* **WHAT IS REQUIRED**
This exercise calls for a copy of every line in the listing below that carries the word "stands".

* **DATA SECTION**
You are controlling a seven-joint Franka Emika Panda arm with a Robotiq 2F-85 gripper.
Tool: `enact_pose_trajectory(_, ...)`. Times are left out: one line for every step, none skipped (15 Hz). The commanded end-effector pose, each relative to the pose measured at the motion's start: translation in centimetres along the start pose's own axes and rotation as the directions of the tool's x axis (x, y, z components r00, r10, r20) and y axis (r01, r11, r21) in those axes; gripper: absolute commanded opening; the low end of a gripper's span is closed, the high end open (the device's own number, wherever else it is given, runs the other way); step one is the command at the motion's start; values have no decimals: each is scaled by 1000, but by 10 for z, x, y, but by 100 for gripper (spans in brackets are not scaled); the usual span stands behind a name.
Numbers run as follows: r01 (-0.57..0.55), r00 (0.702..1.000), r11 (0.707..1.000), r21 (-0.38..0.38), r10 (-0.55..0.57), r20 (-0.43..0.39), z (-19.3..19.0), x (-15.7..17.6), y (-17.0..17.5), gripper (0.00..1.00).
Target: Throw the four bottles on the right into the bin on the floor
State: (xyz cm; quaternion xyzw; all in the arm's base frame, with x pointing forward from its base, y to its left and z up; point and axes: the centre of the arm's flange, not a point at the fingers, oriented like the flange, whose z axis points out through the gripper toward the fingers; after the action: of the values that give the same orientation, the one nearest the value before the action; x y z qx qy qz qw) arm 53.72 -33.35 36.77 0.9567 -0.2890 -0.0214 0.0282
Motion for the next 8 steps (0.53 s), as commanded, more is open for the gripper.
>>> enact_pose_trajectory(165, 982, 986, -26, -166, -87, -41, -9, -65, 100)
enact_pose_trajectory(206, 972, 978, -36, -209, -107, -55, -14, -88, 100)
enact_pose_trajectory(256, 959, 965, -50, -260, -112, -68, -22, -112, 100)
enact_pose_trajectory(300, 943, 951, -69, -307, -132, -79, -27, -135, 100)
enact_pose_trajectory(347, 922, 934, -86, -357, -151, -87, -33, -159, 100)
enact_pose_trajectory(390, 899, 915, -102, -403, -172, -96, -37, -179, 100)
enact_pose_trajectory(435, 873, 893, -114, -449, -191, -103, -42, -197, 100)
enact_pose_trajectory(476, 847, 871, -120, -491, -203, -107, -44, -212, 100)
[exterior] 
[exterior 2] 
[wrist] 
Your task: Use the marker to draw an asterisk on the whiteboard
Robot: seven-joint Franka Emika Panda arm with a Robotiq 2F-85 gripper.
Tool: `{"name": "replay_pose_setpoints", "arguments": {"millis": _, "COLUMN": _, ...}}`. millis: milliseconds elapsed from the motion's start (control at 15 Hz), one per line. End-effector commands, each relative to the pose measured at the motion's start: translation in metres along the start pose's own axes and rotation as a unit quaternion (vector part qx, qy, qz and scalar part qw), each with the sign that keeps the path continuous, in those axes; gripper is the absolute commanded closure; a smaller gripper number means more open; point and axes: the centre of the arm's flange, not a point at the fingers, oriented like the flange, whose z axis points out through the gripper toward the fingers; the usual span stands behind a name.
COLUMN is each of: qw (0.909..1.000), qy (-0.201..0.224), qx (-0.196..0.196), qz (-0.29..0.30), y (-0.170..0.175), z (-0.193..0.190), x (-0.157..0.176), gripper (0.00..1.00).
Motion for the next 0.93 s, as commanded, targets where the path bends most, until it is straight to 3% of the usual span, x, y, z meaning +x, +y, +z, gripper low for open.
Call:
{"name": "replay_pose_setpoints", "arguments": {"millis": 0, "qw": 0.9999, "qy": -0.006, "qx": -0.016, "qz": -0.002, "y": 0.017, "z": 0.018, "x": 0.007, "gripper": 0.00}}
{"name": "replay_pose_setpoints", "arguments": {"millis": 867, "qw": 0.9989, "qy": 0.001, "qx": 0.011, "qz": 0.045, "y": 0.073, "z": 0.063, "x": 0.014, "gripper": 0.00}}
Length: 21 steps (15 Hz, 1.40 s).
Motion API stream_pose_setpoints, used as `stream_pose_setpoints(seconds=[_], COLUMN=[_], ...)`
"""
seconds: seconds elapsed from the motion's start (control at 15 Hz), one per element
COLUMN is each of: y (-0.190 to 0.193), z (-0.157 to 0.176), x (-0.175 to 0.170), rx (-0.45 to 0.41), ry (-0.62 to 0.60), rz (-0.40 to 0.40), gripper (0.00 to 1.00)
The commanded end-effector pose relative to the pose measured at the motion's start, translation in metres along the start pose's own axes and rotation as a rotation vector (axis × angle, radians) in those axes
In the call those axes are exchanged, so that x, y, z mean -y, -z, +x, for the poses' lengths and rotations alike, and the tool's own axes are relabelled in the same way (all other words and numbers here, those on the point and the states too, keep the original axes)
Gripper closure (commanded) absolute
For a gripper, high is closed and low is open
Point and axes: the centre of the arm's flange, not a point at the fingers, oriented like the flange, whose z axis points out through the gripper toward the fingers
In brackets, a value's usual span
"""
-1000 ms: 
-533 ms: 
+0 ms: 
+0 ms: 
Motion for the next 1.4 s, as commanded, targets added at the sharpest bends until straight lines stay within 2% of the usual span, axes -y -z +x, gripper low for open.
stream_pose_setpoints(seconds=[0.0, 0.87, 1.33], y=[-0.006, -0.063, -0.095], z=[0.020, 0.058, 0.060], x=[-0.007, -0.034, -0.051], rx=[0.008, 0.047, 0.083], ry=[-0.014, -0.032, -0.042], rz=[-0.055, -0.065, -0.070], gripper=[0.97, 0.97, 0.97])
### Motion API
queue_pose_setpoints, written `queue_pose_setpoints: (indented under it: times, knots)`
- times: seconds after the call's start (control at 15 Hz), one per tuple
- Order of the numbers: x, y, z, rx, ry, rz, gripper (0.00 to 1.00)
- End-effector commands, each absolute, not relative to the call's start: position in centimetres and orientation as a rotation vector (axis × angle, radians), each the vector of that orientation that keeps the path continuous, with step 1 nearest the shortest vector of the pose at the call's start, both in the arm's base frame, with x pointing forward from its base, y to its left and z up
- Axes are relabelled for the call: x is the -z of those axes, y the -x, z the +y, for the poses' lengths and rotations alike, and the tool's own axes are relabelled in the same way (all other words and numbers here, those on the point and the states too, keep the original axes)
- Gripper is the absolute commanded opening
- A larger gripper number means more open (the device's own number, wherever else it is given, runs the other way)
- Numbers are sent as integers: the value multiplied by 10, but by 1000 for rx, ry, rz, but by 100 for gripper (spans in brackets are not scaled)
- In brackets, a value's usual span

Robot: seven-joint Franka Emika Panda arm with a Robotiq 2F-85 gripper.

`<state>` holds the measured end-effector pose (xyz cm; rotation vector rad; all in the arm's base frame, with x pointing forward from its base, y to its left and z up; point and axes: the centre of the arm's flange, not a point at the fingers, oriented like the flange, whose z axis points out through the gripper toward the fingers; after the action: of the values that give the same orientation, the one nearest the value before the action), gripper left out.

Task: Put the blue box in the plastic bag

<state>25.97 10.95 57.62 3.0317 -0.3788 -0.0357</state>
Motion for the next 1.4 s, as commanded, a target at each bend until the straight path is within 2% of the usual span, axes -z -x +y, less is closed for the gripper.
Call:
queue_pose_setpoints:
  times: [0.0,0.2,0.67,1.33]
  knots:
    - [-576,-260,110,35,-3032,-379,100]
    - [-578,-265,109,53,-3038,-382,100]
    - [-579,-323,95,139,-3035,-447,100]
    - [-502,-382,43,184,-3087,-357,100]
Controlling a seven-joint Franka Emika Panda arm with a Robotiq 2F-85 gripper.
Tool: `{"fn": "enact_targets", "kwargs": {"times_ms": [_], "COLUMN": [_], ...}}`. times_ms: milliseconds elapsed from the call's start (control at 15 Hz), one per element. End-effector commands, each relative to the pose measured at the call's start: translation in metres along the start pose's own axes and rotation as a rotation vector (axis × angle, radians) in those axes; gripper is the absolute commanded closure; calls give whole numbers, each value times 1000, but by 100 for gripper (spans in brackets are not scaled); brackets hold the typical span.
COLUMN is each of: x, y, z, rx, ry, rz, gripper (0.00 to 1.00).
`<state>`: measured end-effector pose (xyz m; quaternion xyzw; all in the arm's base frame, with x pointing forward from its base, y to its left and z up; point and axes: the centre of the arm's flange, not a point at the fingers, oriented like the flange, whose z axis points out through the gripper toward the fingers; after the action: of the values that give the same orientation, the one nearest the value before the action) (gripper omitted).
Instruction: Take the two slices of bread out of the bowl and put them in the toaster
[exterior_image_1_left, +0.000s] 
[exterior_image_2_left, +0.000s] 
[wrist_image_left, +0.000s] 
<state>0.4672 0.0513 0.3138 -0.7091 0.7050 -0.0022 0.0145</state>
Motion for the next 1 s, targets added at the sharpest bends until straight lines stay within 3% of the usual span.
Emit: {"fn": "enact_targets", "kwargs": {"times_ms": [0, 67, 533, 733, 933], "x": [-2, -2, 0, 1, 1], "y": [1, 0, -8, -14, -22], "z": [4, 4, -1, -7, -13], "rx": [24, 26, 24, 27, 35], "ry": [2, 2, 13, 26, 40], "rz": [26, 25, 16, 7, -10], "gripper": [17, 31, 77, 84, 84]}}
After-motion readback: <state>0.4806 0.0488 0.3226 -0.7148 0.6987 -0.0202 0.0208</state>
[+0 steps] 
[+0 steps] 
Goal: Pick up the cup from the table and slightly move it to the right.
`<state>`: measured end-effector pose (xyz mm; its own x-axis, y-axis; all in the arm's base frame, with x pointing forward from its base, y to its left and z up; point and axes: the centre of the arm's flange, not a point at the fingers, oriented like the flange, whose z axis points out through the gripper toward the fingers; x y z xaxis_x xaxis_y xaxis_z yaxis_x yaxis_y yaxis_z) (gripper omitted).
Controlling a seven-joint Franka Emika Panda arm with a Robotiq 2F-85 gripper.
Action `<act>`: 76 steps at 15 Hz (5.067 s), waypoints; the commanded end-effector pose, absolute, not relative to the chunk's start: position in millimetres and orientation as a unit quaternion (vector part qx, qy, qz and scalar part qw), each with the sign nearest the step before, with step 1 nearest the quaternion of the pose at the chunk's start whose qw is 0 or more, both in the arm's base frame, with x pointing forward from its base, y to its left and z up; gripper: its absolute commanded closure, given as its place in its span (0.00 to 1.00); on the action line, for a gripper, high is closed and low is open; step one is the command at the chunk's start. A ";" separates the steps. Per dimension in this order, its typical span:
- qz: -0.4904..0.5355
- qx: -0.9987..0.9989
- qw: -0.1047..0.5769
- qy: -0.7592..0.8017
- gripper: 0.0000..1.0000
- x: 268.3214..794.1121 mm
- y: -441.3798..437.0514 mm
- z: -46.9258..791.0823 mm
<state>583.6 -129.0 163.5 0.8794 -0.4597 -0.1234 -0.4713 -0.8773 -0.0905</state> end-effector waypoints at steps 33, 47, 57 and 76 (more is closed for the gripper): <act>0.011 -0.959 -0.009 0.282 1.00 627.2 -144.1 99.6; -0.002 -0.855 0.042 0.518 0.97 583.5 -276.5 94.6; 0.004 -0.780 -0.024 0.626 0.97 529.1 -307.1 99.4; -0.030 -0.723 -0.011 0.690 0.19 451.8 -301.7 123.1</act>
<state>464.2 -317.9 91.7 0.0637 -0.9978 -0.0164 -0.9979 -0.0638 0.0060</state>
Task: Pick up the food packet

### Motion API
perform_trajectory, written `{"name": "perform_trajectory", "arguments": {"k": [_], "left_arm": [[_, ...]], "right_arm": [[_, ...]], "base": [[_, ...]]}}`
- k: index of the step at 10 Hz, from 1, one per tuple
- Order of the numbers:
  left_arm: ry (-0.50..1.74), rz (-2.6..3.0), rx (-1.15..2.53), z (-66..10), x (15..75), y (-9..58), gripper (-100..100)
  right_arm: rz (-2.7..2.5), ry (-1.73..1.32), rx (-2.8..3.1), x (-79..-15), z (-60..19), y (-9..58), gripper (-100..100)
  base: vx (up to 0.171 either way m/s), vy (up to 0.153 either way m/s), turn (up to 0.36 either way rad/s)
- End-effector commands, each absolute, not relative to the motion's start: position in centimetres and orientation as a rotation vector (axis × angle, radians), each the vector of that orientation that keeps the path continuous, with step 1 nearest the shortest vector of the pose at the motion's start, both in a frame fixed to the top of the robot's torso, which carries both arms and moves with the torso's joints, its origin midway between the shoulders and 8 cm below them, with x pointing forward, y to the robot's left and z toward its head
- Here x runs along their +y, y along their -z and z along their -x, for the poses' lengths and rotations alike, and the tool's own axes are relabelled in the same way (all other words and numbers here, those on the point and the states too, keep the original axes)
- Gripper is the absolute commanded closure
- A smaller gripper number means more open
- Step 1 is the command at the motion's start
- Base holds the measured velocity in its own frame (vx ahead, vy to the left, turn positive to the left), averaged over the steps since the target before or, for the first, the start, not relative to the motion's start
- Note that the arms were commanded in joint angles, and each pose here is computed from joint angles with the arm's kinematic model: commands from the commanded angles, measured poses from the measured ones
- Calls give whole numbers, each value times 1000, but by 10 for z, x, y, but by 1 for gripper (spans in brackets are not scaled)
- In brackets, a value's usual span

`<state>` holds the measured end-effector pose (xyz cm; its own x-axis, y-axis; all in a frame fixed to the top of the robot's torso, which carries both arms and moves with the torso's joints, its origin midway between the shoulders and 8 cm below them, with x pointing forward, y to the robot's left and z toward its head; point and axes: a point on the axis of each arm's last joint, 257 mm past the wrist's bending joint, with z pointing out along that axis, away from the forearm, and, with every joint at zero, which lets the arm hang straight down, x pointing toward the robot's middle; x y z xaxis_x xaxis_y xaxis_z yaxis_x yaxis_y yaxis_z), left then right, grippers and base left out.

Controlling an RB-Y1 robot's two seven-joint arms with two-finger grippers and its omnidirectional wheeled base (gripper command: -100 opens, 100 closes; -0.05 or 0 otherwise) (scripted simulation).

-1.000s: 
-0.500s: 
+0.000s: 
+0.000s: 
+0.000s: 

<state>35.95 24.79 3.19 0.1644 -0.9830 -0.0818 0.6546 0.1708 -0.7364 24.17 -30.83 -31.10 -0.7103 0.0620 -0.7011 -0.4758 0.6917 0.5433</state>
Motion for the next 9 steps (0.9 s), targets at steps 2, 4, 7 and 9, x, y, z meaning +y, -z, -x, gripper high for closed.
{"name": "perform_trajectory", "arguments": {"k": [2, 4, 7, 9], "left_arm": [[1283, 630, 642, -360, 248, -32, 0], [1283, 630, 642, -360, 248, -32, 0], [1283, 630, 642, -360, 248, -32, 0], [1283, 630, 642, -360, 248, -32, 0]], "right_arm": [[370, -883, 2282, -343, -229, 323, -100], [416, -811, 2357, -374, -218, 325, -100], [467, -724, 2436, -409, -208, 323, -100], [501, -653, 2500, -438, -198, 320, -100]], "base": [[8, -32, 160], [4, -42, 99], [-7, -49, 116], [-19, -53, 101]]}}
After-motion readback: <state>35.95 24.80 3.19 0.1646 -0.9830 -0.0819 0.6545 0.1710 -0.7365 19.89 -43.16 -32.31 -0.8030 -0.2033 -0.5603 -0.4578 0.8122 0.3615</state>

* **OUTPUT OF THE EXERCISE**
Tool: `enact_pose_trajectory(_, ...)`. Times are left out: one line for every step, none skipped (15 Hz). The commanded end-effector pose, each relative to the pose measured at the motion's start: translation in centimetres along the start pose's own axes and rotation as the directions of the tool's x axis (x, y, z components r00, r10, r20) and y axis (r01, r11, r21) in those axes; gripper: absolute commanded opening; the low end of a gripper's span is closed, the high end open (the device's own number, wherever else it is given, runs the other way); step one is the command at the motion's start; values have no decimals: each is scaled by 1000, but by 10 for z, x, y, but by 100 for gripper (spans in brackets are not scaled); the usual span stands behind a name.
Tool: `{"name": "replay_pose_setpoints", "arguments": {"millis": _, "COLUMN": _, ...}}`. millis: milliseconds elapsed from the motion's start (control at 15 Hz), one per line. End-effector commands, each relative to the pose measured at the motion's start: translation in metres along the start pose's own axes and rotation as a unit quaternion (vector part qx, qy, qz and scalar part qw), each with the sign that keeps the path continuous, in those axes; gripper is the absolute commanded closure; a smaller gripper number means more open; point and axes: the centre of the arm's flange, not a point at the fingers, oriented like the flange, whose z axis points out through the gripper toward the fingers; the usual span stands behind a name.

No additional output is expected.